Assignment:
Check each line of the data below for the string "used", then report how many lines have it and nothing else.

============

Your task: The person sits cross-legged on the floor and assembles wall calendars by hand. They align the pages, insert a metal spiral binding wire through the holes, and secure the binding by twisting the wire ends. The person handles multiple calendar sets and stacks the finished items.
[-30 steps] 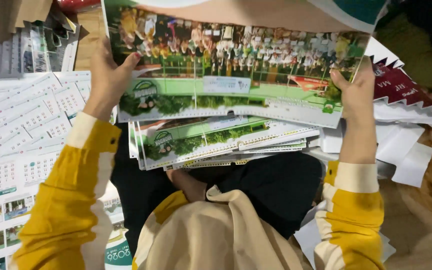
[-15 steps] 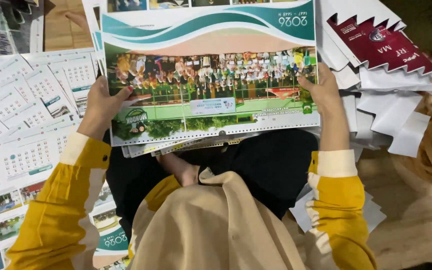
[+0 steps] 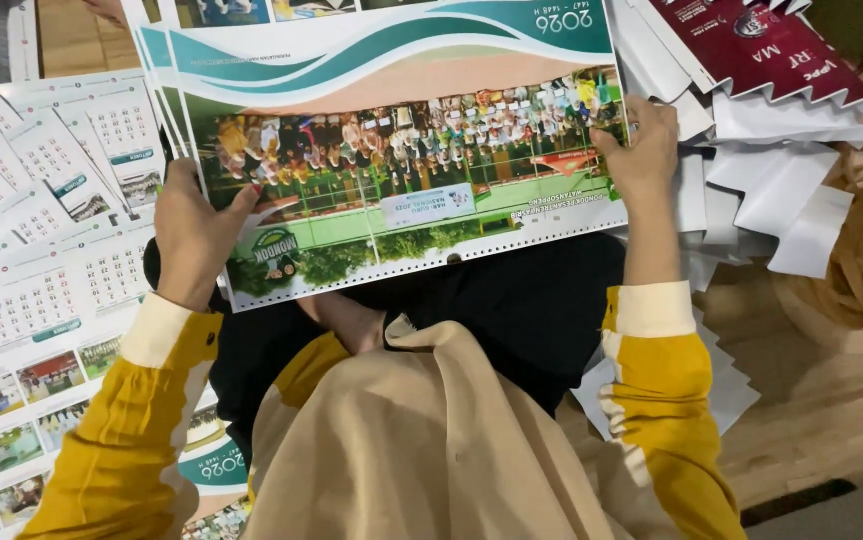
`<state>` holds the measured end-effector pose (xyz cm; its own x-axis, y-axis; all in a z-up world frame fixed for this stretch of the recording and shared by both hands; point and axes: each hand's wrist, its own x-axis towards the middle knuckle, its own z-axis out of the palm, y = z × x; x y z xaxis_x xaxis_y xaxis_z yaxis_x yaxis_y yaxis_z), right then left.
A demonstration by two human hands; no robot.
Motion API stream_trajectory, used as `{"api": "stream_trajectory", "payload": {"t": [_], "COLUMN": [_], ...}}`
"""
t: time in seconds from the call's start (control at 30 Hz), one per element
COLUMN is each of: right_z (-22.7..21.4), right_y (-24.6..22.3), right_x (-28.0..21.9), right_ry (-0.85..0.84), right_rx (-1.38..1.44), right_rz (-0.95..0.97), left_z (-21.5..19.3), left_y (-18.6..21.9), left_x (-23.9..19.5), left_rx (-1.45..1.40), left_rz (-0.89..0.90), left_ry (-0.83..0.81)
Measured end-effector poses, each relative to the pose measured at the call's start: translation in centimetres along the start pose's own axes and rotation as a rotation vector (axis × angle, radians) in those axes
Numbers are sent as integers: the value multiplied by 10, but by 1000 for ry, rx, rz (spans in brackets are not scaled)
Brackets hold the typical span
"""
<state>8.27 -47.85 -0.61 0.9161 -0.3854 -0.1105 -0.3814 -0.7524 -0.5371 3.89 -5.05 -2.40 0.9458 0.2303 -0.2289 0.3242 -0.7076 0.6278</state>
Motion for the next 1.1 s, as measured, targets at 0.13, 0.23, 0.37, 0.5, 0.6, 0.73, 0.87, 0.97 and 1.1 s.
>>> {"api": "stream_trajectory", "payload": {"t": [0.13,0.23,0.37,0.5,0.6,0.73,0.87,0.97,1.1], "right_z": [-9,-15,-23,-13,-7,-4,-3,2,4], "right_y": [29,64,69,63,61,62,58,71,59], "right_x": [-15,-37,-71,-86,-90,-91,-90,-88,-91], "right_ry": [72,116,-24,-24,44,82,68,88,54], "right_rx": [63,187,271,361,397,410,395,422,435], "right_rz": [-74,-134,-73,-89,-122,-119,-199,-108,-16], "left_z": [-15,-31,-43,-30,-16,-9,4,8,7], "left_y": [9,7,-7,-5,-16,-14,-25,-29,-28], "left_x": [-25,-59,-100,-115,-120,-122,-118,-120,-119], "left_rx": [55,31,18,-122,-196,-142,-221,-246,-224], "left_rz": [140,201,59,-127,-25,20,149,140,137], "left_ry": [134,143,79,-7,68,99,203,217,225]}}
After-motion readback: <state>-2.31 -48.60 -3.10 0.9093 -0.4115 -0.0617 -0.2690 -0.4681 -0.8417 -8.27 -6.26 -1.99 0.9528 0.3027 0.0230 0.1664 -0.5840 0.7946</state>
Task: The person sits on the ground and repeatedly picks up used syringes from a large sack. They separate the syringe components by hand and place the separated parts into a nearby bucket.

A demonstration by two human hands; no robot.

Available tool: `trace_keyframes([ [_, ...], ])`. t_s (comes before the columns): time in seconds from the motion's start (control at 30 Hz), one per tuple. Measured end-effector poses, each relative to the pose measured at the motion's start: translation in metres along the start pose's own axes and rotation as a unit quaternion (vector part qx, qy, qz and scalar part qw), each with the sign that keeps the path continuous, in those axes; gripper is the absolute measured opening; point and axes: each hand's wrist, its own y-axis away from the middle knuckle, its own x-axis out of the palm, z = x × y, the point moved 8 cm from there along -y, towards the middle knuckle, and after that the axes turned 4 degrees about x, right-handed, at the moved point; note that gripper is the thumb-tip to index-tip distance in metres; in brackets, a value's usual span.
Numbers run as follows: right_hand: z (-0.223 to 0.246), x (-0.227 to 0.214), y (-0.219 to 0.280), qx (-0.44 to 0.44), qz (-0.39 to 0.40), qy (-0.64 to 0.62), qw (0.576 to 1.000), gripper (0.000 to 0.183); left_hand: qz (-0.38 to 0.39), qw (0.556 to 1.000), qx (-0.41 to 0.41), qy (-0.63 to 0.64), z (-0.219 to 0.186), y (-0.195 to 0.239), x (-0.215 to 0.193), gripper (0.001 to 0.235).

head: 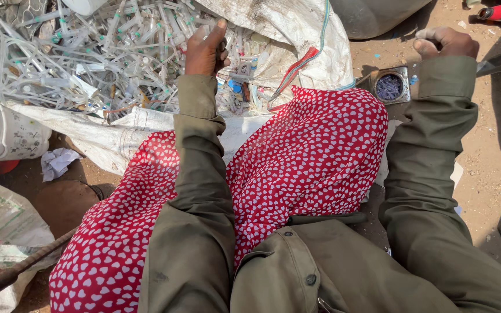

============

Result:
2